- **Instructions to follow**:
Word for word, restate the lines from the start of the data down to the line with "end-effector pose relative", both included.

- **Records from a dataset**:
+ + + + +
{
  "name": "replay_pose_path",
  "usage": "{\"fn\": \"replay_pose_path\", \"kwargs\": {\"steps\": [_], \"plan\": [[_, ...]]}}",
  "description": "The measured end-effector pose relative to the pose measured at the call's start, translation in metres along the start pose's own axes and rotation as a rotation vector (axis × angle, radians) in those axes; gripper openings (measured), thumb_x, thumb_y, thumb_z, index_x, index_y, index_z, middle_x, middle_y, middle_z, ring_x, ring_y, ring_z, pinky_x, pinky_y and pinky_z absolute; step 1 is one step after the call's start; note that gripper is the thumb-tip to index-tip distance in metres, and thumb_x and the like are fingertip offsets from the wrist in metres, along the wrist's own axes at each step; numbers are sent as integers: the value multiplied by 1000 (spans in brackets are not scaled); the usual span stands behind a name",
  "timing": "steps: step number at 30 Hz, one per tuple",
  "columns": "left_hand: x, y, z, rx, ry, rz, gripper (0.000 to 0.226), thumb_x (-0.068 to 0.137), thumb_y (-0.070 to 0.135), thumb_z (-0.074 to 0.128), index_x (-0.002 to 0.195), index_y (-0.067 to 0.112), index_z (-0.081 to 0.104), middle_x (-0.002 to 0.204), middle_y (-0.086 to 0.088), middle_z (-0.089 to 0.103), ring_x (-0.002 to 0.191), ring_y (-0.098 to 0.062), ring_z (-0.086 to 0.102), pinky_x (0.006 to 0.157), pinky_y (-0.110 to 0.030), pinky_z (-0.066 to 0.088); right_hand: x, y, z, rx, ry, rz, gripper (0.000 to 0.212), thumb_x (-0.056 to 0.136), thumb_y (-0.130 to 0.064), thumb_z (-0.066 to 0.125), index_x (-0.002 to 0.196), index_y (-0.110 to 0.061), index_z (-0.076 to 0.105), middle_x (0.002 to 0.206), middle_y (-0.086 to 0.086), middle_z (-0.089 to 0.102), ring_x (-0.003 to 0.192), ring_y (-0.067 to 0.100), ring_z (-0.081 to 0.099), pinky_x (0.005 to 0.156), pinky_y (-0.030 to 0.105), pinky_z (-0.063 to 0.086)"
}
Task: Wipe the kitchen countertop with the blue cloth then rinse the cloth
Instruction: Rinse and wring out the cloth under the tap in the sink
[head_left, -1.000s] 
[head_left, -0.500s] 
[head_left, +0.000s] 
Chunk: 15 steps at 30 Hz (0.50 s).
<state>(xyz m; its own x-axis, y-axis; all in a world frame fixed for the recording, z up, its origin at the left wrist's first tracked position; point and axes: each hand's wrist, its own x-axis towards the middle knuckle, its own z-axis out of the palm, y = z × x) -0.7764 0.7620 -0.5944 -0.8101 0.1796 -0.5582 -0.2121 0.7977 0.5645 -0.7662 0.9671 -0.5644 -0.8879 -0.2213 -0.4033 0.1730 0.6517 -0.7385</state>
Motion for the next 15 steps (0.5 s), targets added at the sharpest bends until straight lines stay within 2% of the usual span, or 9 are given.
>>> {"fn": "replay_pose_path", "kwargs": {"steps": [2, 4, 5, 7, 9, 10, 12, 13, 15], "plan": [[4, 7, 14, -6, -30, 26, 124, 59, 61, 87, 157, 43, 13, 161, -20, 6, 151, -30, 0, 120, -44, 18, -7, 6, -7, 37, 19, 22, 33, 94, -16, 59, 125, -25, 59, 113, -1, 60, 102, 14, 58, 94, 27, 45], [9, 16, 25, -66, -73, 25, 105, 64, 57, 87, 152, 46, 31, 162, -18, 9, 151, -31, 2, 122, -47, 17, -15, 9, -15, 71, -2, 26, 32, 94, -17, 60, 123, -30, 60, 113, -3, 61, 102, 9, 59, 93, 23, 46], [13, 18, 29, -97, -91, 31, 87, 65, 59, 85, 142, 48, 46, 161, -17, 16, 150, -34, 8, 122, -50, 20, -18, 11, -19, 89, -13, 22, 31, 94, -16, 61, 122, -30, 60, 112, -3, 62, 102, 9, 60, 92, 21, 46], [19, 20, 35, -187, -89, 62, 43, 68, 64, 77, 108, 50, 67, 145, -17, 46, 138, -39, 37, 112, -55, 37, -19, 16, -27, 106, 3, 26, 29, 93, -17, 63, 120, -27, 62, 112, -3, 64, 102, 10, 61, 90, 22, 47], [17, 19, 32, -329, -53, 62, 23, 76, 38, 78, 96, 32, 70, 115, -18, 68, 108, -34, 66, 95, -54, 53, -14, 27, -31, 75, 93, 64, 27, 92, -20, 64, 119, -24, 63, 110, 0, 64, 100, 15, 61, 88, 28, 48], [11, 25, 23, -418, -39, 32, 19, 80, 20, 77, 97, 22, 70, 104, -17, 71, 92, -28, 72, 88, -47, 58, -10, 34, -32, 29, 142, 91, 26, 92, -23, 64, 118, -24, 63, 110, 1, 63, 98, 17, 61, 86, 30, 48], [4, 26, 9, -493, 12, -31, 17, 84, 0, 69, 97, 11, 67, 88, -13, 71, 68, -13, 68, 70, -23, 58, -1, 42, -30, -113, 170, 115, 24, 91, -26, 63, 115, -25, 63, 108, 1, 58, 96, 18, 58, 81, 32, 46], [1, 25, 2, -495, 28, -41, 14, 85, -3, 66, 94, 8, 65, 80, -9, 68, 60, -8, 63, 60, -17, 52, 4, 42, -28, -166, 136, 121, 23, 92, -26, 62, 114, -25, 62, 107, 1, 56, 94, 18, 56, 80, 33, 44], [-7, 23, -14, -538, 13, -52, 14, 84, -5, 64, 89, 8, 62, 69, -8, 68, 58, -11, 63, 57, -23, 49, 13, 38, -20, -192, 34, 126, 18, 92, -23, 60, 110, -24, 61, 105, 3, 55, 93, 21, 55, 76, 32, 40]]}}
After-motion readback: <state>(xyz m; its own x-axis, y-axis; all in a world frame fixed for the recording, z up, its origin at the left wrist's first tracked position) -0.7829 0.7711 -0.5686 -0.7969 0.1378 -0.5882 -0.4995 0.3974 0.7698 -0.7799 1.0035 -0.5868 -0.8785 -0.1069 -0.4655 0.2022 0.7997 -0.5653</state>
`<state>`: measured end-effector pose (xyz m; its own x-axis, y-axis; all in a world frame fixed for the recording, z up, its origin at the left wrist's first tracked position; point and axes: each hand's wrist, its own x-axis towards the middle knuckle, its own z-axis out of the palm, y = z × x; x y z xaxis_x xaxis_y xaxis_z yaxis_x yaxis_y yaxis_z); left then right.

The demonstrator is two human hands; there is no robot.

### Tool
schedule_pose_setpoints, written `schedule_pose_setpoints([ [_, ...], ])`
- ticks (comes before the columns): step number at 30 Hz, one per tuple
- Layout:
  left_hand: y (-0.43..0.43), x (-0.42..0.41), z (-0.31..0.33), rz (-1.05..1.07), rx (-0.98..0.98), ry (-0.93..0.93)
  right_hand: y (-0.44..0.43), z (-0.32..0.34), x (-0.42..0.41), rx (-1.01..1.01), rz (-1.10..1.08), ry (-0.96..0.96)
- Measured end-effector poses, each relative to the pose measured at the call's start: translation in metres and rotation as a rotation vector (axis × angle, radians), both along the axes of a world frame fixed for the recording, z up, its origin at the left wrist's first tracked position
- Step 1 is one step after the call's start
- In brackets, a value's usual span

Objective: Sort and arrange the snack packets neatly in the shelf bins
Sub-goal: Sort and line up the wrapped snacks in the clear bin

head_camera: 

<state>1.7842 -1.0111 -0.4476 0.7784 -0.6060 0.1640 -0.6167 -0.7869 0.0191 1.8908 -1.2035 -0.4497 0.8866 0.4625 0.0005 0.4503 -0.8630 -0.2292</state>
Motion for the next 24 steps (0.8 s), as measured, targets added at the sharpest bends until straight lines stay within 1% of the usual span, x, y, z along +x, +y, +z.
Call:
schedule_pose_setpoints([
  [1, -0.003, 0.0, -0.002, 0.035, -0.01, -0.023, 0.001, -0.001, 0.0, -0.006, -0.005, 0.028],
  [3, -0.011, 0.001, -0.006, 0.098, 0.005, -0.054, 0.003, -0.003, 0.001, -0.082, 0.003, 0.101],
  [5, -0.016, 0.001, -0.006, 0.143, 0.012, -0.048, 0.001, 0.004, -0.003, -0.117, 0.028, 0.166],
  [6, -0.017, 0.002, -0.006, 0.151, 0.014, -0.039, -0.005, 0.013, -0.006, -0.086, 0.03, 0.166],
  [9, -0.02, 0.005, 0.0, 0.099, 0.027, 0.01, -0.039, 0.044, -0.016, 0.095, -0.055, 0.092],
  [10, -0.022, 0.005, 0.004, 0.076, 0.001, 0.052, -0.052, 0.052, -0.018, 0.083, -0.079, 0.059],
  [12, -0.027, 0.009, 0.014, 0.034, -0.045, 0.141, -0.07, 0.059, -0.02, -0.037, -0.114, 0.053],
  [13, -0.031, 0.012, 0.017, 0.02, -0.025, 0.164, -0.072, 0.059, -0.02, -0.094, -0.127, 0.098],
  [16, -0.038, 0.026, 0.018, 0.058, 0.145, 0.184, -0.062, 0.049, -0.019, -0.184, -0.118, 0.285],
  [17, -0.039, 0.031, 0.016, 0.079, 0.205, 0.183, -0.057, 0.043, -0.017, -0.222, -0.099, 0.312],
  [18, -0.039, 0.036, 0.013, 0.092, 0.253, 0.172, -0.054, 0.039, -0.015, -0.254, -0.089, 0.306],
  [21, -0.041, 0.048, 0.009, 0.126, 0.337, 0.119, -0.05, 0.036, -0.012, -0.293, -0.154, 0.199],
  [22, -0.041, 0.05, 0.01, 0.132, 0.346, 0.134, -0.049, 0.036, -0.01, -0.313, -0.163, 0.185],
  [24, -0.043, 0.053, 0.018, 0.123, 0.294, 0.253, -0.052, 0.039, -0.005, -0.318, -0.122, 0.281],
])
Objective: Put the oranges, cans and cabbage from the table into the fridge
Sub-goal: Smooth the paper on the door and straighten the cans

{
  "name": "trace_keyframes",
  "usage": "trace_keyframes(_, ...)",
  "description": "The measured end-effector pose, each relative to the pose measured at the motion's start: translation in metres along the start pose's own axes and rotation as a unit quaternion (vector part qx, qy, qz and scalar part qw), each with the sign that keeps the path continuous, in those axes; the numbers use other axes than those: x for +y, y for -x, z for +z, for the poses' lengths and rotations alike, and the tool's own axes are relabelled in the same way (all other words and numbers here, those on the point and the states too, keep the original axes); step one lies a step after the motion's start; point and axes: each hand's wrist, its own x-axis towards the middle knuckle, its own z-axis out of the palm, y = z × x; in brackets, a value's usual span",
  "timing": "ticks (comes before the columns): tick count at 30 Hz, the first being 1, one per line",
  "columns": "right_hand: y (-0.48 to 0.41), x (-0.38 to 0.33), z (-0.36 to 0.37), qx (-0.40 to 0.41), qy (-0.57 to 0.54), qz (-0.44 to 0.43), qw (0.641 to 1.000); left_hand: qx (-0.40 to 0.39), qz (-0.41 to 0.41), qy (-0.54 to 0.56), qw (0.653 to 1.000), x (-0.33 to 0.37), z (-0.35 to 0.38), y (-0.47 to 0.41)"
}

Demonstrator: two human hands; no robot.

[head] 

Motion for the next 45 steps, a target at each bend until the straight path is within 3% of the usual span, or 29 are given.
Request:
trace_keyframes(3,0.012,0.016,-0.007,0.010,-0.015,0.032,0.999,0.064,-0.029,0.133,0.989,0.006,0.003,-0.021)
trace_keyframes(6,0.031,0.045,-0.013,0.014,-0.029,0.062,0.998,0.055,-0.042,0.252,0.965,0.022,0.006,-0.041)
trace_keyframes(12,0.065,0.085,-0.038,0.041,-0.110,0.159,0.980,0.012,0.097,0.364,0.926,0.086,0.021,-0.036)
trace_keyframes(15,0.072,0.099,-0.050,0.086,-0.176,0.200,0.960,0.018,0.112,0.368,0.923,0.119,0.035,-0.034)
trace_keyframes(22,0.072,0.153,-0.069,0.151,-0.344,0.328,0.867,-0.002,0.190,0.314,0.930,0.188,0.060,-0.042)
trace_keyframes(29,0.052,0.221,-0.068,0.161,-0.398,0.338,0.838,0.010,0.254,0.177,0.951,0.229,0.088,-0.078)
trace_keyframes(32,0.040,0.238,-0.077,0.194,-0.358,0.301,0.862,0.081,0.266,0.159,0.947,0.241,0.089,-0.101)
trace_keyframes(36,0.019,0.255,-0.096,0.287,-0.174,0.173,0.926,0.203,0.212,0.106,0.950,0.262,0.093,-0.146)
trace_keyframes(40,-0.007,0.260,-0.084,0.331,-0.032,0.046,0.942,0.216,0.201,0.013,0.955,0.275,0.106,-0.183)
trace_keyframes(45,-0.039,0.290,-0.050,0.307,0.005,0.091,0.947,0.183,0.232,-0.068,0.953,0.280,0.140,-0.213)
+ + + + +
- **Exercise output**:
{
  "name": "replay_pose_path",
  "usage": "{\"fn\": \"replay_pose_path\", \"kwargs\": {\"steps\": [_], \"plan\": [[_, ...]]}}",
  "description": "The measured end-effector pose relative to the pose measured at the call's start, translation in metres along the start pose's own axes and rotation as a rotation vector (axis × angle, radians) in those axes; gripper openings (measured), thumb_x, thumb_y, thumb_z, index_x, index_y, index_z, middle_x, middle_y, middle_z, ring_x, ring_y, ring_z, pinky_x, pinky_y and pinky_z absolute; step 1 is one step after the call's start; note that gripper is the thumb-tip to index-tip distance in metres, and thumb_x and the like are fingertip offsets from the wrist in metres, along the wrist's own axes at each step; numbers are sent as integers: the value multiplied by 1000 (spans in brackets are not scaled); the usual span stands behind a name",

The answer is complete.